La médiation organisée à l’initiative du juge n’interrompt pas le délai de saisine du juge des référés : Conseil d’Etat, 13 novembre 2023, n° 471898
Par une décision du 7 juillet 2022, le maire de Rasteau (Vaucluse) des livres à sa commune un permis d’aménager des terrains de sport et un local technique et sanitaire.
Un riverain dépose un recours en annulation de cette autorisation d’urbanisme devant le Tribunal administratif de Nîmes qui, après avoir obtenu l’accord des parties, ordonne une médiation au titre de l’article L. 213-7 du Code de justice administrative.
Par la suite, le riverain demande au juge des référés, sur le fondement de l’article L. 521-1 du Code de justice administrative, la suspension de l’exécution du permis d’aménager contesté.
Le juge des référés rejette sa demande sur le fondement des articles L. 600-3 et R. 600-5 du Code de l’urbanisme, le référé-suspension ayant été présenté postérieurement à la date de cristallisation des moyens.
Le requérant se pourvoit alors en cassation devant le Conseil d’État.
Dans sa décision, la Haute Juridiction rappelle les éléments suivants :
- L’article L. 213-5 du Code de justice administrative dispose que « les parties peuvent, en dehors de toute procédure juridictionnelle, organiser une mission de médiation et désigner là où les personnes qui en sont chargées(…) ».

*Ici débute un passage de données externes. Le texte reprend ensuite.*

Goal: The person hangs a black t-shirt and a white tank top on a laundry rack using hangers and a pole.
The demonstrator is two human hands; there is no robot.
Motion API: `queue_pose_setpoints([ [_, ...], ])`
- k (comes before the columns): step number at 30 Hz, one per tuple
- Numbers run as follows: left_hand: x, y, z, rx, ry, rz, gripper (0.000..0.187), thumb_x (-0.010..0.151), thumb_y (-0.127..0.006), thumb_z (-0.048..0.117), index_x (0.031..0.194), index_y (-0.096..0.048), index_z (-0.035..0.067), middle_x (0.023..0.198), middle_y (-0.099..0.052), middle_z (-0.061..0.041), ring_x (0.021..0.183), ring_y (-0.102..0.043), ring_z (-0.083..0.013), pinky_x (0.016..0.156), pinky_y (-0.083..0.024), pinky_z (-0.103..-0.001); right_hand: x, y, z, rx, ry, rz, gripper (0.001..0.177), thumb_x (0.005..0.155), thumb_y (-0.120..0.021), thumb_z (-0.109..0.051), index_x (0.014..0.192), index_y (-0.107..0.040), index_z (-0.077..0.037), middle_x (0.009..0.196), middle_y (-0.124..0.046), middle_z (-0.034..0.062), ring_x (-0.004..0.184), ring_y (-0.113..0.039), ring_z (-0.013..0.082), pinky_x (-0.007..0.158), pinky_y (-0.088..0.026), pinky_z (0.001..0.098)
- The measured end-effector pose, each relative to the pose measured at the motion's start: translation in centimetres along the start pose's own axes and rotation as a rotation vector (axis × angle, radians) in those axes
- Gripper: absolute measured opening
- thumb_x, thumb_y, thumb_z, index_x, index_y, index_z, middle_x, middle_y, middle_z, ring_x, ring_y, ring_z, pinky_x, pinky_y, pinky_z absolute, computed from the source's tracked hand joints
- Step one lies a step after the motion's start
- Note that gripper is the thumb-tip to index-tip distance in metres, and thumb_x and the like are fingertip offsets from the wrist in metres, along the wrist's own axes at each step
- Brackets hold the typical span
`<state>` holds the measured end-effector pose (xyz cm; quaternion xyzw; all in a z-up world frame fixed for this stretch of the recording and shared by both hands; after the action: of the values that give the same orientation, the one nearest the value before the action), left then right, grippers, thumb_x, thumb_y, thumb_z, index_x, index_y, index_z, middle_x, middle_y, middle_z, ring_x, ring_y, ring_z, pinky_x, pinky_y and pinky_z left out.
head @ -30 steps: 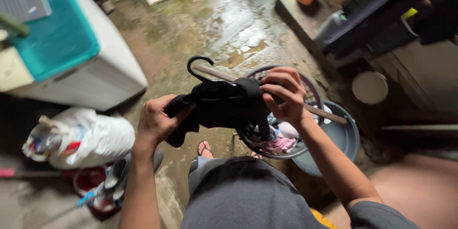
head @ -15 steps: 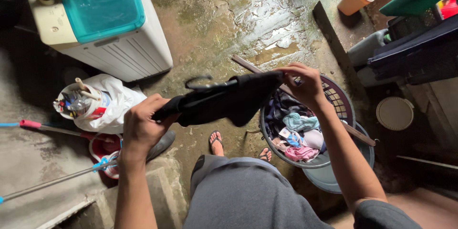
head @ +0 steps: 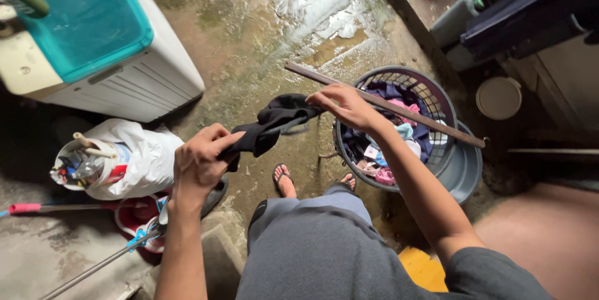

L’article L. 213-6 du même code précise quant à lui que dans ce cas, « les délais de recours contentieux sont interrompus et les prescriptions sont suspendues à compter du jour où, après la survenance d’un différend, les parties conviennent de recourir à la médiation ou, à défaut d’écrit, à compter du jour de la première réunion de médiation (…) ».
Le Conseil d’Etat précise, dans sa décision, que cette interruption des délais de recours ne s’applique qu’à la médiation organisée à l’initiative des parties avant la saisine du juge, afin de préserver leur droit de saisir ultérieurement ce dernier.
- Selon l’article L. 600-3 du Code de l’urbanisme : « Un recours dirigé contre une décision de non-opposition à déclaration préalable ou contre un permis de construire, d’aménager ou de démolir ne peut être assorti d’une requête en référé suspension que jusqu’à l’expiration du délai fixé pour la cristallisation des moyens soulevés devant le juge saisi en premier ressort.(…) ».
Rappelons que par cet article, le législateur définit un cadre temporel pour les actions du requérant afin d’éviter un ralentissement excessif dans la réalisation du projet autorisé (CE, 25 septembre 2019, Commune de Fosses, n°429680).
- Aux termes de l’article R. 600-5 du Code de l’urbanisme : « Par dérogation à l’article R. 611-7-1 du code de justice administrative, et sans préjudice de l’application de l’article R. 613-1 du même code, lorsque la juridiction est saisie d’une requête relative à une décision d’occupation ou d’utilisation du sol régie par le présent code, ou d’une demande tendant à l’annulation ou à la réformation d’une décision juridictionnelle concernant une telle décision, les parties ne peuvent plus invoquer de moyens nouveaux passé un délai de deux mois à compter de la communication aux parties du premier mémoire en défense. (…) Le président de la formation de jugement, ou le magistrat qu’il désigne à cet effet, peut, à tout moment, fixer une nouvelle date de cristallisation des moyens lorsque le jugement de l’affaire le justifie. (…) »
Ainsi, tout nouveau moyen présenté au-delà du délai de 2 mois courant à compter de la communication du premier mémoire en défense sera considéré comme irrecevable.
Toutefois le tribunal peut fixer une nouvelle date de cristallisation des moyens si les circonstances de l’affaire le justifient, et plus particulièrement lorsque deux conditions sont réunies (CE, 8 avril 2022, n° 442700) :
- La partie n’était pas en mesure de faire état, avant le délai de deux mois, de la circonstance de fait ou de l’élément de droit fondant le moyen nouvellement présenté
- Le nouveau moyen doit avoir être susceptible d’exercer une influence sur le jugement de l’affaire.
En l’espèce, le Conseil d’Etat juge qu’il résulte de la lecture combinée de ces dispositions que « le législateur n’a pas entendu conférer à la médiation organisée à l’initiative du juge un effet interruptif du délai fixé par l’article L. 600-3 du Code de l’urbanisme pour saisir le juge des référés sur le fondement de l’article L. 521-1 du Code de justice administrative ».
En d’autres termes, dans le cadre d’un contentieux relatif à une autorisation d’urbanisme, un référé-suspension présenté au-delà du délai de 2 mois courant à compter de la notification du premier mémoire en défense dans le litige au fond est irrecevable, peu importe qu’une médiation à l’initiative du juge soit en cours.